--- Problem ---
Write out all the data verbatim. Skip images.

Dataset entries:
######

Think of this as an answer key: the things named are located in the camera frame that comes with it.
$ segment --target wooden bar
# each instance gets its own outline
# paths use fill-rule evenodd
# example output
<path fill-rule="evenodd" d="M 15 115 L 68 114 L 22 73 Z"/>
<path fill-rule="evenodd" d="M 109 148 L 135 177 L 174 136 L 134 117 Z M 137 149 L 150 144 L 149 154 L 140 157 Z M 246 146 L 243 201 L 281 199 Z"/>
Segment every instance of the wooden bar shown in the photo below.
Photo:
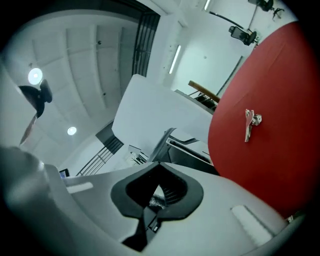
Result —
<path fill-rule="evenodd" d="M 209 91 L 206 88 L 202 87 L 200 84 L 190 80 L 188 85 L 193 87 L 193 88 L 195 88 L 196 90 L 198 90 L 199 92 L 203 93 L 204 95 L 208 96 L 210 99 L 212 99 L 216 103 L 219 103 L 220 98 L 217 95 L 215 95 L 214 93 L 212 93 L 211 91 Z"/>

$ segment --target white ceiling
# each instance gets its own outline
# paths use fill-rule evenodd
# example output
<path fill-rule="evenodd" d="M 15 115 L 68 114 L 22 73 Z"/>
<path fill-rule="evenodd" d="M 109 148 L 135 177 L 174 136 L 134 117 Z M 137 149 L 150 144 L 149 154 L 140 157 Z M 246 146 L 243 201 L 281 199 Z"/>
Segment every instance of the white ceiling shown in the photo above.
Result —
<path fill-rule="evenodd" d="M 23 149 L 59 166 L 114 119 L 131 78 L 137 27 L 119 14 L 72 10 L 33 20 L 12 37 L 2 53 L 12 80 L 30 85 L 32 64 L 53 93 Z M 73 136 L 67 134 L 71 126 L 77 128 Z"/>

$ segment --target red round board
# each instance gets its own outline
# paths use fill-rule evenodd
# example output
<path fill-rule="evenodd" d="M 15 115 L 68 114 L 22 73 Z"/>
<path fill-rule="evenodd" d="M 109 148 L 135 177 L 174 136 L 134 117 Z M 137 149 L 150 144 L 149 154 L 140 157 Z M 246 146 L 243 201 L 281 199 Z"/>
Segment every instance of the red round board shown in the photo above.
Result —
<path fill-rule="evenodd" d="M 245 142 L 246 109 L 262 115 Z M 320 165 L 320 75 L 299 24 L 267 37 L 226 89 L 208 147 L 221 176 L 288 217 L 312 198 Z"/>

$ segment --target metal railing
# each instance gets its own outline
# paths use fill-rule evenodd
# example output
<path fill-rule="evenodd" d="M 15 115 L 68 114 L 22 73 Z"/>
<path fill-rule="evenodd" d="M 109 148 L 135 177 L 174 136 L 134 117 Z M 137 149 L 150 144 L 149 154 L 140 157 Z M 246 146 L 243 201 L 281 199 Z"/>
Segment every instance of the metal railing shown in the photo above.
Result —
<path fill-rule="evenodd" d="M 155 38 L 160 15 L 148 11 L 141 15 L 137 29 L 132 63 L 132 75 L 147 76 L 152 44 Z"/>
<path fill-rule="evenodd" d="M 90 161 L 77 173 L 76 176 L 95 175 L 102 166 L 113 156 L 106 147 L 103 147 Z"/>

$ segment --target white wall
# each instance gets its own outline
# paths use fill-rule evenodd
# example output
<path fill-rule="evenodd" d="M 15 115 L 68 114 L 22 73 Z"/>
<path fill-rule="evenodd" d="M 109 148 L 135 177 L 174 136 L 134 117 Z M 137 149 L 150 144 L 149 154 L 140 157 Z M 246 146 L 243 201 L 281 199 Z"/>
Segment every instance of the white wall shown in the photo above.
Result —
<path fill-rule="evenodd" d="M 95 135 L 89 137 L 59 166 L 59 171 L 67 168 L 70 176 L 77 175 L 103 147 L 104 145 Z"/>
<path fill-rule="evenodd" d="M 164 82 L 174 59 L 181 31 L 182 26 L 178 22 L 178 15 L 170 14 L 160 17 L 146 73 L 150 81 L 156 84 Z"/>
<path fill-rule="evenodd" d="M 208 143 L 211 119 L 210 113 L 192 101 L 136 74 L 124 93 L 112 131 L 124 144 L 149 156 L 169 128 Z"/>
<path fill-rule="evenodd" d="M 186 16 L 189 27 L 182 29 L 178 41 L 180 55 L 164 84 L 190 94 L 195 90 L 188 82 L 193 80 L 217 93 L 250 48 L 230 36 L 231 24 L 224 19 L 198 9 L 189 10 Z"/>
<path fill-rule="evenodd" d="M 245 29 L 249 28 L 255 9 L 256 5 L 248 0 L 211 0 L 208 8 L 209 11 L 222 15 Z"/>

######

--- Exercise response ---
Think of this as an answer key: the things named are located in the camera frame that comes with it.
$ segment --target wooden bar
# each instance gets its own outline
# paths use fill-rule evenodd
# example output
<path fill-rule="evenodd" d="M 15 115 L 68 114 L 22 73 Z"/>
<path fill-rule="evenodd" d="M 109 148 L 135 177 L 174 136 L 134 117 Z M 137 149 L 150 144 L 149 154 L 140 157 Z M 246 146 L 243 201 L 281 199 Z"/>
Segment every instance of the wooden bar shown in the photo below.
Photo:
Result —
<path fill-rule="evenodd" d="M 209 91 L 206 88 L 202 87 L 200 84 L 190 80 L 188 85 L 193 87 L 193 88 L 195 88 L 196 90 L 198 90 L 199 92 L 203 93 L 204 95 L 208 96 L 210 99 L 212 99 L 216 103 L 219 103 L 220 98 L 217 95 L 215 95 L 214 93 L 212 93 L 211 91 Z"/>

$ segment --target white ceiling
# each instance gets its own outline
# paths use fill-rule evenodd
# example output
<path fill-rule="evenodd" d="M 15 115 L 68 114 L 22 73 Z"/>
<path fill-rule="evenodd" d="M 109 148 L 135 177 L 174 136 L 134 117 Z M 137 149 L 150 144 L 149 154 L 140 157 Z M 246 146 L 243 201 L 281 199 Z"/>
Segment every instance of the white ceiling shown in the photo above.
Result —
<path fill-rule="evenodd" d="M 23 149 L 59 166 L 114 119 L 131 78 L 137 27 L 119 14 L 72 10 L 33 20 L 12 37 L 2 53 L 12 80 L 30 85 L 32 64 L 53 93 Z M 73 136 L 67 134 L 71 126 L 77 128 Z"/>

$ segment --target red round board
# each instance gets its own outline
# paths use fill-rule evenodd
# example output
<path fill-rule="evenodd" d="M 15 115 L 68 114 L 22 73 Z"/>
<path fill-rule="evenodd" d="M 109 148 L 135 177 L 174 136 L 134 117 Z M 137 149 L 150 144 L 149 154 L 140 157 Z M 246 146 L 243 201 L 281 199 Z"/>
Segment every instance of the red round board shown in the photo above.
Result —
<path fill-rule="evenodd" d="M 245 142 L 246 109 L 262 115 Z M 320 165 L 320 75 L 299 24 L 267 37 L 226 89 L 208 147 L 221 176 L 288 217 L 312 198 Z"/>

$ segment --target metal railing
# each instance gets its own outline
# paths use fill-rule evenodd
# example output
<path fill-rule="evenodd" d="M 15 115 L 68 114 L 22 73 Z"/>
<path fill-rule="evenodd" d="M 109 148 L 135 177 L 174 136 L 134 117 Z M 137 149 L 150 144 L 149 154 L 140 157 Z M 246 146 L 243 201 L 281 199 Z"/>
Segment every instance of the metal railing shown in the photo above.
Result —
<path fill-rule="evenodd" d="M 155 38 L 160 15 L 148 11 L 141 15 L 137 29 L 132 63 L 132 75 L 147 76 L 152 44 Z"/>
<path fill-rule="evenodd" d="M 90 161 L 77 173 L 76 176 L 95 175 L 102 166 L 113 156 L 106 147 L 103 147 Z"/>

$ segment --target white wall
# each instance gets its own outline
# paths use fill-rule evenodd
# example output
<path fill-rule="evenodd" d="M 15 115 L 68 114 L 22 73 Z"/>
<path fill-rule="evenodd" d="M 109 148 L 135 177 L 174 136 L 134 117 Z M 137 149 L 150 144 L 149 154 L 140 157 Z M 246 146 L 243 201 L 281 199 Z"/>
Segment every instance of the white wall shown in the photo above.
Result —
<path fill-rule="evenodd" d="M 95 135 L 89 137 L 59 166 L 59 171 L 67 168 L 70 176 L 77 175 L 103 147 L 104 145 Z"/>
<path fill-rule="evenodd" d="M 164 82 L 174 59 L 181 31 L 182 26 L 178 22 L 178 15 L 170 14 L 160 17 L 146 73 L 150 81 L 156 84 Z"/>
<path fill-rule="evenodd" d="M 208 143 L 211 119 L 210 113 L 192 101 L 136 74 L 124 93 L 112 131 L 124 144 L 149 156 L 169 128 Z"/>
<path fill-rule="evenodd" d="M 186 16 L 189 27 L 182 29 L 178 41 L 180 55 L 164 84 L 190 94 L 195 90 L 188 82 L 193 80 L 217 93 L 250 48 L 230 36 L 231 24 L 224 19 L 198 9 L 189 10 Z"/>
<path fill-rule="evenodd" d="M 245 29 L 249 28 L 255 9 L 256 5 L 248 0 L 211 0 L 208 8 L 209 11 L 222 15 Z"/>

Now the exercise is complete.